東芝は半導体子会社の売却先として日米韓連合と優先的に交渉を進めることを決めた=21日午後、東京都港区(福島範和撮影)【拡大】
経営再建中の東芝は21日、取締役会を開き、4月1日に半導体事業を分社化して設立した東芝メモリの売却先候補を官民ファンドの産業革新機構や政府系金融機関の日本政策投資銀行、米投資ファンドのベインキャピタル、韓国半導体大手のSKハイニックスの「日米韓連合」に決定した。
5400億円の債務超過に転落する見通しとなった東芝は、東芝メモリの売却がうまくいけば債務超過を一気に解消できる。しかし、問題なのはこれまで東芝と、スマートフォンなどに使われる記憶用半導体「NAND型フラッシュメモリー」の製造を手掛け、四日市工場(三重県四日市市)を一緒にやっている米国のウエスタン・デジタル(WD)が他社への売却に反対していることだ。

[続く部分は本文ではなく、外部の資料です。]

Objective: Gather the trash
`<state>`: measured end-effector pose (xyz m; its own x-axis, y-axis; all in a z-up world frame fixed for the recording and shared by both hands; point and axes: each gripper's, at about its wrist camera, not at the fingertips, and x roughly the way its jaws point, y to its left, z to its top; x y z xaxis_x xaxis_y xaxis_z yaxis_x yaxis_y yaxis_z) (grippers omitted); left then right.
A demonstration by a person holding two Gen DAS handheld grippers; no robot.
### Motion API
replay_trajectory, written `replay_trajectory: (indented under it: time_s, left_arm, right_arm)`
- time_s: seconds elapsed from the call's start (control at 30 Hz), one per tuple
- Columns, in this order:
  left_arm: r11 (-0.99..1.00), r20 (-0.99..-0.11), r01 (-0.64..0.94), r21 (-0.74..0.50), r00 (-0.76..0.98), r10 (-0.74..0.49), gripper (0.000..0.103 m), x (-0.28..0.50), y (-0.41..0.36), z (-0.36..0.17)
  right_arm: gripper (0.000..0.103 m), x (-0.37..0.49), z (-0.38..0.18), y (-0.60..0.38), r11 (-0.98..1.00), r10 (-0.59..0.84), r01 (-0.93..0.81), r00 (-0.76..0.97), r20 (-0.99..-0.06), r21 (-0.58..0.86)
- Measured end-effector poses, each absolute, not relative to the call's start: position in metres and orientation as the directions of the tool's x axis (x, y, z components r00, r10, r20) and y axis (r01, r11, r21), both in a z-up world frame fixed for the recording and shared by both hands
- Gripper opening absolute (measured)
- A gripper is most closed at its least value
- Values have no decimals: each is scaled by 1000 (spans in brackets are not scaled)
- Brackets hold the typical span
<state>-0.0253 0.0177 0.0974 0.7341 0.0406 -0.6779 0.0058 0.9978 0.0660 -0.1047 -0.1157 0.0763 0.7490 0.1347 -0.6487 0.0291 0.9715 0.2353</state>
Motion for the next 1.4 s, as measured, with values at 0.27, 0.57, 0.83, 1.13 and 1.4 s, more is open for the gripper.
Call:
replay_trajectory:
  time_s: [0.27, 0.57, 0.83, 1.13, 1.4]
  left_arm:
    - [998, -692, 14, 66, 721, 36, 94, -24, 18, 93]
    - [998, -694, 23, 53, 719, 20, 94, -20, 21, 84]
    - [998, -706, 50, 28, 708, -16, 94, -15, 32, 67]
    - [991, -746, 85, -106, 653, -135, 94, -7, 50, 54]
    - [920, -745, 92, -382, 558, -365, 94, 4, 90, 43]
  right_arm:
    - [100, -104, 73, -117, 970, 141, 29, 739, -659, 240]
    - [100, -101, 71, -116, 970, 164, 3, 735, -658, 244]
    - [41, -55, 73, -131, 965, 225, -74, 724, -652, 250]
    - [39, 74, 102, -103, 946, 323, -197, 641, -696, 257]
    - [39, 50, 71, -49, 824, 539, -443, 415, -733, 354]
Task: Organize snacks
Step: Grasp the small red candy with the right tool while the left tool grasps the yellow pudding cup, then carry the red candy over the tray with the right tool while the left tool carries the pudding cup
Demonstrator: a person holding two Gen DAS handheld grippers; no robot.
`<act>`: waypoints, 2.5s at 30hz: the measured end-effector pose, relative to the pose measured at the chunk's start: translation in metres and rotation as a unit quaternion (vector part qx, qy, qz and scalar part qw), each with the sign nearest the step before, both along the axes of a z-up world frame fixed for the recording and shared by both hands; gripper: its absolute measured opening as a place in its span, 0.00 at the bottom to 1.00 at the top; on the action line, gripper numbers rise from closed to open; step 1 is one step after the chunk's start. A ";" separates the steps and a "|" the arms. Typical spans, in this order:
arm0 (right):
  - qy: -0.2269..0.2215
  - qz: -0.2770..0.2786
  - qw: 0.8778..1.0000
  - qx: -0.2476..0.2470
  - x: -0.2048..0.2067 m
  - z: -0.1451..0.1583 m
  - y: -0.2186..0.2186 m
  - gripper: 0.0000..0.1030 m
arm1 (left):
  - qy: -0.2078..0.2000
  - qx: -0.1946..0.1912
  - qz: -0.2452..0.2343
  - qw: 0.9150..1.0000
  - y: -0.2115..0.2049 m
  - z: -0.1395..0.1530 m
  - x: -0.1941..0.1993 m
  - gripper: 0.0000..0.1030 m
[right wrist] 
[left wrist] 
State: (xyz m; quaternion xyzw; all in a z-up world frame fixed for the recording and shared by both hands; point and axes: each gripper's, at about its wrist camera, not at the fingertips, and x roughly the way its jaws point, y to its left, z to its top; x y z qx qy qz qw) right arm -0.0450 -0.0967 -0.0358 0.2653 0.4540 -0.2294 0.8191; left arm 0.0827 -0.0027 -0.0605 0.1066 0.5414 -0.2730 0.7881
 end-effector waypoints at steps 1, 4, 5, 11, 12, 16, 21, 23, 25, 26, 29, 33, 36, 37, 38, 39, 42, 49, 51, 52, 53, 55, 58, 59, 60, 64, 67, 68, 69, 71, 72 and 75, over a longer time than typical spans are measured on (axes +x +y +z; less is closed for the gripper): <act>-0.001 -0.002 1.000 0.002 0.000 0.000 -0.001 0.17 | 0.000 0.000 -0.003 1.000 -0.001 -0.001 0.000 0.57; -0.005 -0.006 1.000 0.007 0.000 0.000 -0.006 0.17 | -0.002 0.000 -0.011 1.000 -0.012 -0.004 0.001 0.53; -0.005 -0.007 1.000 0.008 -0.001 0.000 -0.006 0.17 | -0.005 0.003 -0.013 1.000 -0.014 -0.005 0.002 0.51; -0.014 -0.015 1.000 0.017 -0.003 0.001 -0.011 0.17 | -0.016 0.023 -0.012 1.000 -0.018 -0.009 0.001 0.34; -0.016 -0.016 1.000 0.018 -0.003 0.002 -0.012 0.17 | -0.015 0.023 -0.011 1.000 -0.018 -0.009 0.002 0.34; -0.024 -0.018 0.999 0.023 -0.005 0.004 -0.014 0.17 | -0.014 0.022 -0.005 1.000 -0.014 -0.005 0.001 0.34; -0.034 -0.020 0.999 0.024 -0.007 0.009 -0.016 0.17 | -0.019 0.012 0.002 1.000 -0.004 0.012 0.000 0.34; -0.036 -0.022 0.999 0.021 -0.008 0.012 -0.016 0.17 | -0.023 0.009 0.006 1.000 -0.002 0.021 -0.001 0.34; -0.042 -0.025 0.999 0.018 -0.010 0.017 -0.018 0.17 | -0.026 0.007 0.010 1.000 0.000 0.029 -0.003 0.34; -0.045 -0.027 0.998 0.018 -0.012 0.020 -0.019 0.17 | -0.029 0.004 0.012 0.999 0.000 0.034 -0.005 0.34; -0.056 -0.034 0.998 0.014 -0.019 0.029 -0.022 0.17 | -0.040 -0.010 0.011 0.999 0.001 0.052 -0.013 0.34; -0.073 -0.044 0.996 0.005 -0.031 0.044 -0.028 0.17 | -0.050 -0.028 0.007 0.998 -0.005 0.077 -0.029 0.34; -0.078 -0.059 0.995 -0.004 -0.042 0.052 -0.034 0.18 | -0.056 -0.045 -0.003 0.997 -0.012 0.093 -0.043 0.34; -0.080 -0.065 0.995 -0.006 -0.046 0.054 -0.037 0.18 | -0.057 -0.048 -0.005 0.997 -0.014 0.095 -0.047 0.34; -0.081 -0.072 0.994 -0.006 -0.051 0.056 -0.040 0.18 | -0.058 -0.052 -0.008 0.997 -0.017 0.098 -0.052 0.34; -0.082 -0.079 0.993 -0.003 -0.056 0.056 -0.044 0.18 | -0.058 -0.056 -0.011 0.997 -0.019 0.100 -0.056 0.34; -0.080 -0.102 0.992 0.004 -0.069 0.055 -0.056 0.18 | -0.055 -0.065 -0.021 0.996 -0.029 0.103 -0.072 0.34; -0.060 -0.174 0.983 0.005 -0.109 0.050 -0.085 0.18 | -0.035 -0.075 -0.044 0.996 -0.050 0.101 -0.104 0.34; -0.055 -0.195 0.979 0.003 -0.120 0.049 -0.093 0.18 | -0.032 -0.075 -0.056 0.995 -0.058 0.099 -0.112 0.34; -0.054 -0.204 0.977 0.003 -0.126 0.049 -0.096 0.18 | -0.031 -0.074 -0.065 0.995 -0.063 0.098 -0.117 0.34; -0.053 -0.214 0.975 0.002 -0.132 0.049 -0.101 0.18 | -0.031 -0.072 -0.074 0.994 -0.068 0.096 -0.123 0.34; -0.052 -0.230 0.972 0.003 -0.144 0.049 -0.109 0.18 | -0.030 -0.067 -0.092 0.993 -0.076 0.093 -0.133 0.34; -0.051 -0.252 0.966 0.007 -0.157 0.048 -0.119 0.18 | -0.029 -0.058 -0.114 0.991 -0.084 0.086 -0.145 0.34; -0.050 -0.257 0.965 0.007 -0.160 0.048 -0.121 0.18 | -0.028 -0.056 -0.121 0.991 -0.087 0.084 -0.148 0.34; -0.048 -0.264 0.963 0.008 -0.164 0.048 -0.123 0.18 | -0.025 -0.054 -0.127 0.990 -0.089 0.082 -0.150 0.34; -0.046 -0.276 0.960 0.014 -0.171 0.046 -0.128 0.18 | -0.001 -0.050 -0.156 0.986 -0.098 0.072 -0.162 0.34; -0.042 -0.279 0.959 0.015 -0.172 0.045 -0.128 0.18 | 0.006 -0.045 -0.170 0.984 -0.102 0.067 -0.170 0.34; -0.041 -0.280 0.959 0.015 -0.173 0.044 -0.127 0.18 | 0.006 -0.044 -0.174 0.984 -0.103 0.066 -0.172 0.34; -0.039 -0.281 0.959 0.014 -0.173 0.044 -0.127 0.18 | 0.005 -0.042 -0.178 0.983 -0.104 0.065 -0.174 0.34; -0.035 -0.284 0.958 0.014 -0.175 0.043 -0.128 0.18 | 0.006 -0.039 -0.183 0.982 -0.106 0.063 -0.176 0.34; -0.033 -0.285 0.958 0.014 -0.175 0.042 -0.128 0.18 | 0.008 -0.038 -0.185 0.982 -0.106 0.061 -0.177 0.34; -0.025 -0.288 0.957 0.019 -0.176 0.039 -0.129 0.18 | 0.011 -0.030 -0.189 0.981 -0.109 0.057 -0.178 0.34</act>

東芝は2002年4月から米半導体メーカー、サンディスクコーポレートと四日市工場を活用しフラッシュメモリーの合弁事業(JV)を開始。現在では3つのJVを行っている。ところがサンディスクは15年10月21日、WDに買収。そのWDが今回、東芝メモリ売却に反対しているというわけだ。WDが東芝メモリ売却に反対するのは、東芝メモリが四日市工場を所有しているからだ。